From my perspective, AMD is currently the most fascinating company in tech. Its Zen CPU microarchitecture and Ryzen desktop CPUs met or even exceeded expectations, realizing comparable performance and IPC to Broadwell and providing Intel with real competition in the X86 space for the first time in years. I am increasingly convinced by CEO Lisa Su’s efforts to turn around the company from the dire straits it was in until the launch of Zen.
AMD’s new Vega GPU architecture has been especially interesting to follow in recent months. I will caveat this article by saying I’m not very familiar with desktop parts, especially GPUs, so I don’t really know much beyond the basics.
What I don’t think most people know, though, is that GPUs are process-constrained. Vega is fabbed on GlobalFoundries’ 14LPP process, which is licensed from Samsung Foundry. TSMC’s 16FF+ was a little better than 14LPP in terms of power and performance, though it’s at least possible process maturity may have closed some of the gap over time. Quite how so many people expected Vega 10 to outperform NVIDIA’s GP104 GPU escapes me, then, given that the two GPUs are fabbed on very comparable processes. (HBM2 memory should make a difference, though, on paper.) I think many people simply assumed that if Vega came out later than NVIDIA’s Pascal, then it must be better.
If you are not familiar with the current state of the PC GPU market, NVIDIA has had a significant efficiency advantage since the introduction of its Maxwell architecture in 2014. It was later revealed that NVIDIA had adopted a tile-based rasterizer, which played a major though not exclusive role in eeking out this efficiency advantage.
Beyond that, it was apparent once AMD announced the TBPs (typical board power ratings) for the first Vega cards that the architecture is fairly terrible on power efficiency. This is not good, because power efficiency is pretty much the most important metric for any IC. To speculate on the reasons behind it at this point would be wild guessing, but it does appear that some things went wrong.

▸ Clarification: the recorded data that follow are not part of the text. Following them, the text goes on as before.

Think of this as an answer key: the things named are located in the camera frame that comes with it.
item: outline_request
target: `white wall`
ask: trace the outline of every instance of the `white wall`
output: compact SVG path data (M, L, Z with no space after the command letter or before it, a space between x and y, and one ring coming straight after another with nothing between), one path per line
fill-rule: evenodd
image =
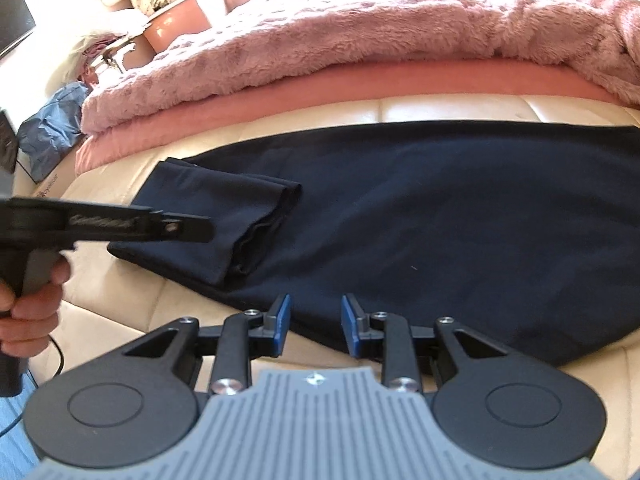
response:
M97 13L108 12L100 0L25 1L35 31L0 60L0 108L7 110L16 128L46 102L45 84L78 40L74 30Z

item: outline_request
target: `pink fluffy blanket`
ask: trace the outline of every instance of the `pink fluffy blanket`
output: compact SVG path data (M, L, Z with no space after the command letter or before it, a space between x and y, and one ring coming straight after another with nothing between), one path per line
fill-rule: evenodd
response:
M640 104L640 0L252 0L84 102L82 130L332 64L494 56L566 64Z

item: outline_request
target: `blue plastic bag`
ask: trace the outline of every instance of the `blue plastic bag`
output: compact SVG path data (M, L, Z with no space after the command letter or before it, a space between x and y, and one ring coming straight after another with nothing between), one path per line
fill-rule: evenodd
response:
M43 181L80 140L82 103L89 92L80 82L66 85L18 128L18 143L31 159L34 181Z

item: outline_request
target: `gray ribbed plate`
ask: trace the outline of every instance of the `gray ribbed plate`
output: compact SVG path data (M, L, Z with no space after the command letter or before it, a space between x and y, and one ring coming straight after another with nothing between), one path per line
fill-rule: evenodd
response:
M45 460L27 479L606 480L587 460L541 472L480 462L445 437L421 395L387 390L370 368L263 371L253 388L213 397L155 459L118 470Z

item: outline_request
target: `blue floor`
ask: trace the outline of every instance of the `blue floor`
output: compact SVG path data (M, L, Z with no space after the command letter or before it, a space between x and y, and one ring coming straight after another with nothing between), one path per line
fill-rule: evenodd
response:
M24 403L35 390L28 374L23 376L22 393L12 399L0 399L0 431L6 428L24 408ZM31 471L38 459L18 424L0 438L0 479L21 480Z

Speaking from experience in the mobile space, I’ve seen vendors who are uncompetitive to some degree on efficiency often boost performance to match the competition on benchmarks, by operating their silicon at more inefficient points in the performance/watt curve. That said, Vega’s being able to match Pascal’s performance is not something to be taken for granted either, and is thankfully the case. Vega's clock speeds are also a non-worry.
Software-wise, AMD’s drivers were clearly running very late. Software historically has not been AMD’s strength, though I am optimistic things will be improving from now on. However, one wonders why the drivers and various new features are so delayed.

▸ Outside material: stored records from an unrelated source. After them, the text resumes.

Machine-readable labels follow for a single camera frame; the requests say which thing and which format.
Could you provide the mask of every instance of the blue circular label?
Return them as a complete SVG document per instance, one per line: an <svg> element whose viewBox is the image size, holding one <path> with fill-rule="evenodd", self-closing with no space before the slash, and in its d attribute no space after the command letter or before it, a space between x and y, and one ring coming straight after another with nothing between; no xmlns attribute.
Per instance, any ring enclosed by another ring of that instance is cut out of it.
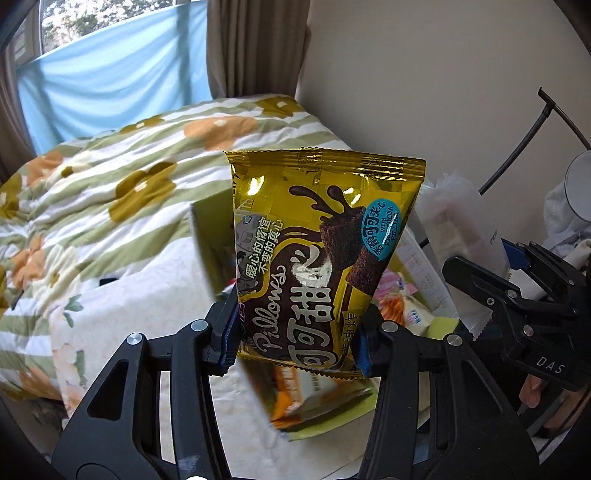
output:
<svg viewBox="0 0 591 480"><path fill-rule="evenodd" d="M388 258L394 251L400 222L400 209L391 200L374 200L365 210L361 238L365 248L378 257L378 260Z"/></svg>

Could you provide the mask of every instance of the plastic bag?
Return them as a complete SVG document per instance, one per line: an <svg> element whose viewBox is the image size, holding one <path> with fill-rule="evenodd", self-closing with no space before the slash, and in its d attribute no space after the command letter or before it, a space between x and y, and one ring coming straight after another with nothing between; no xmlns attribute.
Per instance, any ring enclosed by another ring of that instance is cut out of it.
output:
<svg viewBox="0 0 591 480"><path fill-rule="evenodd" d="M423 184L415 204L440 268L461 255L508 278L509 259L484 201L471 182L457 173L437 185ZM491 311L454 287L449 287L460 320L477 338L491 319Z"/></svg>

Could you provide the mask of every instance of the person's hand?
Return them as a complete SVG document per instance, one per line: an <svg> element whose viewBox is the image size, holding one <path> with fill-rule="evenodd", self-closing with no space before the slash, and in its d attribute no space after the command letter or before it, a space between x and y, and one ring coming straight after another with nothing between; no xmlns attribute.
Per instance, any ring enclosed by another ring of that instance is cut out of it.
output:
<svg viewBox="0 0 591 480"><path fill-rule="evenodd" d="M542 388L543 381L541 378L534 377L533 375L528 375L525 379L523 387L521 387L521 392L519 392L519 399L523 403L525 403L529 408L535 408L540 403ZM586 391L586 387L582 388L578 392L570 392L568 390L564 390L561 394L563 401L562 405L554 414L554 416L547 420L546 423L544 423L544 427L550 430L556 430L560 428L562 422L564 422L566 417L568 417L570 413L574 410L574 408L577 406L577 403L579 403L583 395L585 395ZM579 410L571 417L571 419L566 423L566 425L564 425L563 430L567 430L574 425L574 423L581 415L590 397L591 395L587 395L587 398L583 400L583 403L579 407Z"/></svg>

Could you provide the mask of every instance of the tree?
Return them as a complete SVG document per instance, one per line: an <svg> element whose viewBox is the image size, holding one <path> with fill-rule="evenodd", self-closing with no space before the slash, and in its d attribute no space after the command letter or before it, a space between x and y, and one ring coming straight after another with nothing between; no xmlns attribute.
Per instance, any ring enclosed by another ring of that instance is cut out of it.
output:
<svg viewBox="0 0 591 480"><path fill-rule="evenodd" d="M42 0L44 51L172 4L173 0Z"/></svg>

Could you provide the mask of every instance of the light blue curtain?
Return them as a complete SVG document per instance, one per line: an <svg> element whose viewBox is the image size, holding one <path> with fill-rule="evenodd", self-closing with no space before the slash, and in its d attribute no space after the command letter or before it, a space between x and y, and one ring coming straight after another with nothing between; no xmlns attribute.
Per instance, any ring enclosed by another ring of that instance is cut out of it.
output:
<svg viewBox="0 0 591 480"><path fill-rule="evenodd" d="M36 152L211 99L207 1L125 20L17 71Z"/></svg>

Everyone knows that Vega was late. While HBM2 yields likely played a role, there’s probably more to it. Someone smart said that AMD did the right thing to delay the products (as opposed to ostensibly doing something stupid).

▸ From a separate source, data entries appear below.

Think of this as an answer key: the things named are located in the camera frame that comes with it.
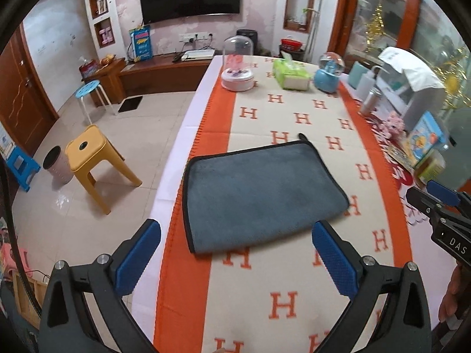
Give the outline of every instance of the floor mat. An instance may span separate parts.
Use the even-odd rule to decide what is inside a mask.
[[[125,111],[131,111],[131,110],[137,109],[141,101],[142,101],[142,95],[138,97],[125,99],[121,107],[119,108],[118,113],[123,113]]]

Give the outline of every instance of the glass dome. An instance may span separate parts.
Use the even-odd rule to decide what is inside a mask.
[[[328,51],[319,58],[319,69],[325,70],[327,73],[333,74],[334,76],[340,76],[343,70],[345,70],[345,62],[343,62],[343,58],[337,53]]]
[[[224,41],[222,86],[231,91],[253,87],[253,42],[248,37],[234,36]]]

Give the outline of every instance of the blue stool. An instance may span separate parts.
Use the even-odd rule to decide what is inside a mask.
[[[97,91],[98,98],[100,98],[100,101],[101,101],[102,105],[105,106],[105,103],[103,102],[103,98],[102,98],[102,96],[103,96],[107,100],[108,105],[110,105],[111,110],[113,111],[113,113],[115,115],[118,115],[115,108],[111,105],[110,99],[108,98],[107,93],[105,93],[105,90],[101,86],[100,81],[97,81],[97,80],[90,81],[87,84],[84,84],[80,89],[78,89],[75,92],[75,97],[82,103],[83,114],[85,115],[85,118],[88,119],[88,122],[91,125],[93,125],[93,123],[90,119],[90,115],[87,113],[87,109],[85,108],[85,103],[83,103],[83,97],[86,96],[87,94],[90,94],[95,89]]]
[[[15,146],[10,156],[6,160],[6,165],[10,168],[21,188],[29,191],[32,176],[41,170],[38,163],[28,156],[20,147]]]

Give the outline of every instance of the white plastic bottle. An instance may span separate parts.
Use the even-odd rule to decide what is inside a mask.
[[[360,101],[364,101],[370,93],[371,89],[373,89],[374,83],[376,82],[374,78],[375,68],[384,70],[381,66],[376,65],[361,76],[358,87],[356,88],[356,97]]]

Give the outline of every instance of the snow globe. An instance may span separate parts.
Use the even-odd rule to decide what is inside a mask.
[[[333,51],[328,51],[319,58],[319,70],[315,73],[312,82],[319,90],[335,93],[343,70],[345,70],[343,58]]]
[[[244,36],[234,36],[225,40],[223,58],[222,86],[230,91],[247,91],[253,88],[252,40]]]

To me, it looks like AMD probably had enough issues with Vega that it had to rush out a respin. On the one hand, that would clearly not be good. On the other hand, if so, I’m really glad AMD paid to do it and delayed the non-Frontier cards. Respins are really expensive, and in mobile consumers are often not so lucky to get them. That is the extent of my familiarity with these things at least. The situation with Vega is not the end of the world since its performance is still competitive, and Vega will sell out for quite a long time regardless.
For architecture and competitive analysis, I recommend reading AnandTech (and only AnandTech), though of course useful benchmarks are found on many sites. I would also recommend waiting a week or two to see how the AT review gets updated, because it's impossible to actually analyze much of anything before a review embargo.
And as much as this will probably pain gamers to hear, I consider Vega’s performance on deep learning operations to be much more important than its gaming credentials. There is an inordinate amount of money at stake if AMD can manage to move the needle with Radeon Instinct and HIP against NVIDIA’s domination in deep learning.